At the top of the farm tab, expand the Options field and put in the following inputs:
| Input | Value |
|---|---|
| Farm setup file | Tutorial3_WindFarmSetup.yaml |
| User comments | Tutorial3 wind farm setup parameters. |
Note that the user comments field is arbitrary. The input fields should look like:
Then press the [Save YAML] button under Actions.

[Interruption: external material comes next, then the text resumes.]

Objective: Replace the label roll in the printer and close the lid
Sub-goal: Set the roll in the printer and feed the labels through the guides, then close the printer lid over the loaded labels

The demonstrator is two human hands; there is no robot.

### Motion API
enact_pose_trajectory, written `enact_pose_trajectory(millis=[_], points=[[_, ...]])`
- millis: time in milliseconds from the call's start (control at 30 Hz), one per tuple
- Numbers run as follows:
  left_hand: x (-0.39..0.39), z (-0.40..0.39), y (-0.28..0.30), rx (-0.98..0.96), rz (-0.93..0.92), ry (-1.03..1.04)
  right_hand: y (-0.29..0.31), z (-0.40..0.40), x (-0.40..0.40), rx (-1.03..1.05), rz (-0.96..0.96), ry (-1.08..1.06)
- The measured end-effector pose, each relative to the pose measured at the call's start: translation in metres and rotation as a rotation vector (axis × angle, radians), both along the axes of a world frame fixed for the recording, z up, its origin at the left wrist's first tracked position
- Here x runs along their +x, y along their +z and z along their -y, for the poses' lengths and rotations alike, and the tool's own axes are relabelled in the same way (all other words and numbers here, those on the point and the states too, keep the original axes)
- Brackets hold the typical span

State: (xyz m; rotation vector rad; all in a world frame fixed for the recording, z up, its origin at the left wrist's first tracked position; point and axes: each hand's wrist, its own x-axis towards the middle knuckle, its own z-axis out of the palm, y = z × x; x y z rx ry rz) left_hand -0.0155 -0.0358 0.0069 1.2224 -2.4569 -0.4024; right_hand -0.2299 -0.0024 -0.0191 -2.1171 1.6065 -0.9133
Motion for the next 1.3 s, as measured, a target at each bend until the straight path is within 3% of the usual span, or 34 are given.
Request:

You should
see the file Tutorial3_WindFarmSetup.yaml created, which
will look similar to this:
[Tutorial3_WindFarmSetup.yaml]
# ----- BEGIN Farm setup input file ----
# User comments
farm_usercomments: Tutorial3 wind farm setup parameters.
# Turbine layout
turbines_csvtextbox: |-
# CSV file should have columns with
# name, x, y, type, yaw, hubheight, options
T0, 480, 280, UnifCtTest, , ,
T1, 480, 680, UnifCtTest, , ,
turbines_csvfile: '' # CSV input file
turbines_deleteprev: true # Remove all existing turbines before adding these
turbines_coordsys: xy
turbines_autocalccenter: true # Automatically set farm center to be average of all turbine locations
turbines_farmcenter:
- 480.0
- 480.0
turbines_domainsize: # Size of the computational domain in meters
- 960.0
- 960.0
- 960.0
turbines_backgroundmeshsize: 10.0 # Size of the background mesh in meters (optional)
# Refine inputs
refine_csvtextbox: |-
# CSV file should have columns with
# level, upstream, downstream, lateral, below, above, options
level, upstream, downstream, lateral, below, above, options
0, 1, 1, 1, 0.75, 1,
1, 0.5, 0.5, 0.5, 0.75, 1,
refine_csvfile: '' # CSV input file
refine_deleteprev: true # Remove all existing refinement zones before adding these
# Sampling inputs
sampling_csvtextbox: |-
# CSV file should have columns withturbinescsv=
# name, type, upstream, downstream, lateral, below, above, n1, n2, options
name, type, upstream, downstream, lateral, below, above, n1, n2, options
cl1, centerline, 1, 0, none, none, none, 11, 11, none
rp1, rotorplane, 2, 0, none, none, none, 11, 11, none
sw1, streamwise, 2, 1, 1, 0.5, 0.5, 11, 11, usedx:0.25 noffsets:1
hh, hubheight,400,400,400, 0, none, 11, 11, usedx:10 units:meter center:farm orientation:x
sampling_csvfile: '' # CSV input file
sampling_deleteprev: true # Remove all existing sampling probes before adding these
#
sweep_windspeeds: 10 20 ## List of wind speeds to sweep [m/s]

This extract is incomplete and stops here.